> Material provided
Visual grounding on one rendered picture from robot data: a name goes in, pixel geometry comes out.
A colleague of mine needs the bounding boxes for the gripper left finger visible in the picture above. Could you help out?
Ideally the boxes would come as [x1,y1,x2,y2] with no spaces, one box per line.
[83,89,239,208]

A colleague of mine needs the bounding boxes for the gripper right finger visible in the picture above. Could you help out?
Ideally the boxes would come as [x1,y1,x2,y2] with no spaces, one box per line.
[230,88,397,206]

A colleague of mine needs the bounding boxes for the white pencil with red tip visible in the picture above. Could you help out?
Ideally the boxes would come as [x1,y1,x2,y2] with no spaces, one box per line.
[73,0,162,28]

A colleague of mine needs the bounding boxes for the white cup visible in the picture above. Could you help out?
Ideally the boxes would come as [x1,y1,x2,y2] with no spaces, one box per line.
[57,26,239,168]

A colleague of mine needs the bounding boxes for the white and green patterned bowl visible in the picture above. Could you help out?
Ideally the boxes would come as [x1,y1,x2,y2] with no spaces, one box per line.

> What to do
Going down the listing above, begin printing at the line with "the gripper right" and finish with the line with "the white cup", exactly as they appear.

> Completed task
A colleague of mine needs the bounding boxes for the gripper right finger visible in the picture above. Could you help out?
Ideally the boxes would come as [x1,y1,x2,y2] with no spaces, one box per line.
[230,88,397,206]

A colleague of mine needs the bounding boxes for the white pencil with red tip visible in the picture above. Could you help out?
Ideally the boxes would come as [x1,y1,x2,y2] with no spaces, one box per line.
[73,0,162,28]

A colleague of mine needs the bounding boxes for the white cup visible in the picture above. Could you help out?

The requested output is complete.